(Supplied records)
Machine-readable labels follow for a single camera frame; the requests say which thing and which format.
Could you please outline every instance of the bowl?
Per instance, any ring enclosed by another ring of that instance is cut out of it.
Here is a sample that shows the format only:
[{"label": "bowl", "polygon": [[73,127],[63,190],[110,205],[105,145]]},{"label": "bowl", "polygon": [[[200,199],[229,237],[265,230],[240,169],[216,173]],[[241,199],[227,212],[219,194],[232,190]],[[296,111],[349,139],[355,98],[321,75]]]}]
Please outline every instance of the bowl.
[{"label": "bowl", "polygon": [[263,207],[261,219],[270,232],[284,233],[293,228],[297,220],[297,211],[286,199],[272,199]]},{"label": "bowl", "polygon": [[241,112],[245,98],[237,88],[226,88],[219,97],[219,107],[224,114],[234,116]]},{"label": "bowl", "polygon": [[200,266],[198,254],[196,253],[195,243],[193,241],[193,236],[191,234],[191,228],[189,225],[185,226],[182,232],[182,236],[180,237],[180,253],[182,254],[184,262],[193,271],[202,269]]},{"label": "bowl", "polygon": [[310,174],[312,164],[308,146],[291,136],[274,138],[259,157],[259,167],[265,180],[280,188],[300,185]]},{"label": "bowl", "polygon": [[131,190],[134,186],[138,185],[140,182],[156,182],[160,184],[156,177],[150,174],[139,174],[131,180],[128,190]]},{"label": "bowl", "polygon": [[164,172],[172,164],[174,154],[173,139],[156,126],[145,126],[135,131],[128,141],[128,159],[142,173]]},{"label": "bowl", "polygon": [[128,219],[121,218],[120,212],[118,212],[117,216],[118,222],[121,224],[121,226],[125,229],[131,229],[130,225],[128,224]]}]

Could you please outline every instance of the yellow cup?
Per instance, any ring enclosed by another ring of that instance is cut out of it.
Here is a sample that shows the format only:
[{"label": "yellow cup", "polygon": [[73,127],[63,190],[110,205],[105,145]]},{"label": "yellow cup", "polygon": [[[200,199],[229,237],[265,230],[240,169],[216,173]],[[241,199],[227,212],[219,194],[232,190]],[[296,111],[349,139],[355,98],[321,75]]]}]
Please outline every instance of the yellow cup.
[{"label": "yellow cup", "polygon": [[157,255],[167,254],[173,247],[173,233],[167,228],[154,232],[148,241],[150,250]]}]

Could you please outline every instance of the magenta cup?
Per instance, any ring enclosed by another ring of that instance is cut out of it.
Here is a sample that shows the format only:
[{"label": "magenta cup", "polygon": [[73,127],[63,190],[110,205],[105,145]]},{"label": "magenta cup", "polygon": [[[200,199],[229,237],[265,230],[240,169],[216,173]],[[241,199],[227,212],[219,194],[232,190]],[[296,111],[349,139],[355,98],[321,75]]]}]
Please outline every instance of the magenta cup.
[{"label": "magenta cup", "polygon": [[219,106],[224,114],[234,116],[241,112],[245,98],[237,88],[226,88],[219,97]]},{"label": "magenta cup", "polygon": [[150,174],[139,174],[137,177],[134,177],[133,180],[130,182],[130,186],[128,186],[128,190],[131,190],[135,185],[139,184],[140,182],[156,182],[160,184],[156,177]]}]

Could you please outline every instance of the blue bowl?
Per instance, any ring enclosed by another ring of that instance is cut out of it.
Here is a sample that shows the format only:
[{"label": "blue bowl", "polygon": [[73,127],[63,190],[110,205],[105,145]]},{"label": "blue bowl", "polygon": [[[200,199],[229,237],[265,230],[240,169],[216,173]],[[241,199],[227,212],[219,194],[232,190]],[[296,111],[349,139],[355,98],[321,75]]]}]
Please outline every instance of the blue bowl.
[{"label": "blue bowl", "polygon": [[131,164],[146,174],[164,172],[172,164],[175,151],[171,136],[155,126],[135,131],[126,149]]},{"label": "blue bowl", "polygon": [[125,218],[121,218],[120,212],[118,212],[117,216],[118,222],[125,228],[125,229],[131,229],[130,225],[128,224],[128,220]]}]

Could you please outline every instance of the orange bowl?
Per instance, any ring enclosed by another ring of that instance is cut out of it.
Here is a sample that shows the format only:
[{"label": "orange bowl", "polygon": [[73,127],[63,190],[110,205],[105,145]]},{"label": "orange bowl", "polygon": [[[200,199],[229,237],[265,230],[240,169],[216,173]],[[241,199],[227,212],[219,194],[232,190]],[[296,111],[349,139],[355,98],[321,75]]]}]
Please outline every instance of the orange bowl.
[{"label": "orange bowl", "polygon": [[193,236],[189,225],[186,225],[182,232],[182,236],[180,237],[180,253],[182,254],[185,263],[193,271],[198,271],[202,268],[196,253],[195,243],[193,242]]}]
(End Supplied records)
Problem to solve
All entries above are to be copied exactly, with none left out.

Solution to this task
Machine-readable labels follow for a single camera frame; the requests say which thing and which format.
Could you please outline every instance of the bowl?
Per instance, any ring enclosed by another ring of that instance is cut out of it.
Here is a sample that shows the format only:
[{"label": "bowl", "polygon": [[73,127],[63,190],[110,205],[105,145]]},{"label": "bowl", "polygon": [[[200,199],[229,237],[265,230],[240,169],[216,173]],[[241,199],[227,212],[219,194],[232,190]],[[296,111],[349,139],[355,98],[321,75]]]}]
Please outline every instance of the bowl.
[{"label": "bowl", "polygon": [[263,207],[261,219],[270,232],[284,233],[293,228],[297,220],[297,211],[286,199],[272,199]]},{"label": "bowl", "polygon": [[241,112],[245,98],[237,88],[226,88],[219,97],[219,107],[224,114],[234,116]]},{"label": "bowl", "polygon": [[200,266],[198,254],[196,253],[195,243],[193,241],[193,236],[191,234],[191,228],[189,225],[185,226],[182,232],[182,236],[180,237],[180,253],[182,254],[184,262],[193,271],[202,269]]},{"label": "bowl", "polygon": [[310,174],[312,164],[308,146],[291,136],[274,138],[259,157],[259,167],[265,180],[280,188],[300,185]]},{"label": "bowl", "polygon": [[131,190],[134,186],[138,185],[140,182],[156,182],[160,184],[156,177],[150,174],[139,174],[131,180],[128,190]]},{"label": "bowl", "polygon": [[164,172],[172,164],[174,154],[173,139],[156,126],[145,126],[135,131],[128,141],[128,159],[142,173]]},{"label": "bowl", "polygon": [[128,219],[121,218],[120,212],[118,212],[117,216],[118,222],[121,224],[121,226],[125,229],[131,229],[130,225],[128,224]]}]

Could you please outline every instance of the yellow cup?
Per instance, any ring enclosed by another ring of that instance is cut out of it.
Here is a sample that shows the format only:
[{"label": "yellow cup", "polygon": [[73,127],[63,190],[110,205],[105,145]]},{"label": "yellow cup", "polygon": [[[200,199],[229,237],[265,230],[240,169],[216,173]],[[241,199],[227,212],[219,194],[232,190]],[[296,111],[349,139],[355,98],[321,75]]]}]
Please outline every instance of the yellow cup.
[{"label": "yellow cup", "polygon": [[157,255],[167,254],[173,247],[173,233],[167,228],[154,232],[148,241],[150,250]]}]

Could you please outline every instance of the magenta cup?
Per instance, any ring enclosed by another ring of that instance is cut out of it.
Here is a sample that shows the format only:
[{"label": "magenta cup", "polygon": [[73,127],[63,190],[110,205],[105,145]]},{"label": "magenta cup", "polygon": [[[200,199],[229,237],[265,230],[240,169],[216,173]],[[241,199],[227,212],[219,194],[232,190]],[[296,111],[349,139],[355,98],[321,75]]]}]
Please outline every instance of the magenta cup.
[{"label": "magenta cup", "polygon": [[219,106],[224,114],[234,116],[241,112],[245,98],[237,88],[226,88],[219,97]]},{"label": "magenta cup", "polygon": [[150,174],[139,174],[137,177],[134,177],[133,180],[130,182],[130,186],[128,186],[128,190],[131,190],[135,185],[139,184],[140,182],[156,182],[160,184],[156,177]]}]

Could you please outline every instance of the blue bowl?
Per instance, any ring enclosed by another ring of that instance is cut out of it.
Here is a sample that shows the format only:
[{"label": "blue bowl", "polygon": [[73,127],[63,190],[110,205],[105,145]]},{"label": "blue bowl", "polygon": [[[200,199],[229,237],[265,230],[240,169],[216,173]],[[241,199],[227,212],[219,194],[232,190]],[[296,111],[349,139],[355,98],[321,75]]]}]
Please outline every instance of the blue bowl.
[{"label": "blue bowl", "polygon": [[131,164],[146,174],[164,172],[172,164],[175,151],[171,136],[155,126],[135,131],[126,149]]},{"label": "blue bowl", "polygon": [[125,218],[121,218],[120,212],[118,212],[117,216],[118,222],[125,228],[125,229],[131,229],[130,225],[128,224],[128,220]]}]

Could you please outline every instance of the orange bowl?
Per instance, any ring enclosed by another ring of that instance is cut out of it.
Here is a sample that shows the format only:
[{"label": "orange bowl", "polygon": [[73,127],[63,190],[110,205],[105,145]]},{"label": "orange bowl", "polygon": [[[200,199],[229,237],[265,230],[240,169],[216,173]],[[241,199],[227,212],[219,194],[232,190]],[[296,111],[349,139],[355,98],[321,75]]]}]
Please outline every instance of the orange bowl.
[{"label": "orange bowl", "polygon": [[193,236],[189,225],[186,225],[182,232],[182,236],[180,237],[180,253],[182,254],[185,263],[193,271],[198,271],[202,268],[196,253],[195,243],[193,242]]}]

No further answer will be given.